Work to be completed >> Searching the material below, find each line that includes the word "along", and copy it.

□ □ □

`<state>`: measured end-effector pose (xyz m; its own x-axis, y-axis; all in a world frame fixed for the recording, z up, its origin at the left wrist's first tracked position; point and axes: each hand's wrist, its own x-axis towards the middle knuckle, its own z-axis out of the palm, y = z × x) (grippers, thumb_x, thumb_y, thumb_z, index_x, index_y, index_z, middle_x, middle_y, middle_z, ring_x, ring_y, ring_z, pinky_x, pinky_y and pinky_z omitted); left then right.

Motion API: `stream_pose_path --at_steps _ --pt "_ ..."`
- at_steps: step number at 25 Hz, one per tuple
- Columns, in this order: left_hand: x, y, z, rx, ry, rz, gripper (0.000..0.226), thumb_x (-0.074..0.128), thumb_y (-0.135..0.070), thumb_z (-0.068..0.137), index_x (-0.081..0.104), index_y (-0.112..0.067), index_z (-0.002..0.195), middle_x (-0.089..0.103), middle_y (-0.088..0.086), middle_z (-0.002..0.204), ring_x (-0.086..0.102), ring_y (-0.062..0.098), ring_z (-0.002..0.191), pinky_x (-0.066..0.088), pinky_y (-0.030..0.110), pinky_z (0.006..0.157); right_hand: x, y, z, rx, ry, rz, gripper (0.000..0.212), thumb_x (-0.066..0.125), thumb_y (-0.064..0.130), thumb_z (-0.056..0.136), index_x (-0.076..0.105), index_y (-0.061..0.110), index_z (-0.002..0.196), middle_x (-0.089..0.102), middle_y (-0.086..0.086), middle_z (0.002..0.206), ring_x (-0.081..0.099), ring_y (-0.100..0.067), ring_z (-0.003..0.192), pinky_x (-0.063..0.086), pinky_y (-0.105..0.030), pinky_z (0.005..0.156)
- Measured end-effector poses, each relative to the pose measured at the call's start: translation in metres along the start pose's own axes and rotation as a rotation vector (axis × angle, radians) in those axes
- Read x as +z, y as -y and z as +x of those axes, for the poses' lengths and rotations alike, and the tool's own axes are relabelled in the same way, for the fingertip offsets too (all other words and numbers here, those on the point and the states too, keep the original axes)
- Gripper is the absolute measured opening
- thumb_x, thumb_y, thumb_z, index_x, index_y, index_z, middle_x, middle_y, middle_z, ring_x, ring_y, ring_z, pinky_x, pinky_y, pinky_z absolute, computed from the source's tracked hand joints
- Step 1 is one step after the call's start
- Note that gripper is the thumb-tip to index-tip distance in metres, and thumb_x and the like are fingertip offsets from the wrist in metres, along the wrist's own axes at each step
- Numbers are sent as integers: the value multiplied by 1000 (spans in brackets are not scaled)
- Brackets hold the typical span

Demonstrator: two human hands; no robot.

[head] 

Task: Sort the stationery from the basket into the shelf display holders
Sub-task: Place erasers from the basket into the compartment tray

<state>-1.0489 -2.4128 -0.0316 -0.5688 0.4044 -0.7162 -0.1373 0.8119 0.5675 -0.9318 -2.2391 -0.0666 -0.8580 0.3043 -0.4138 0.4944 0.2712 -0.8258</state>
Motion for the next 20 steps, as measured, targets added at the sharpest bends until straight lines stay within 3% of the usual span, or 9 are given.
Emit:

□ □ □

Written solution >>
- Measured end-effector poses, each relative to the pose measured at the call's start: translation in metres along the start pose's own axes and rotation as a rotation vector (axis × angle, radians) in those axes
- Note that gripper is the thumb-tip to index-tip distance in metres, and thumb_x and the like are fingertip offsets from the wrist in metres, along the wrist's own axes at each step

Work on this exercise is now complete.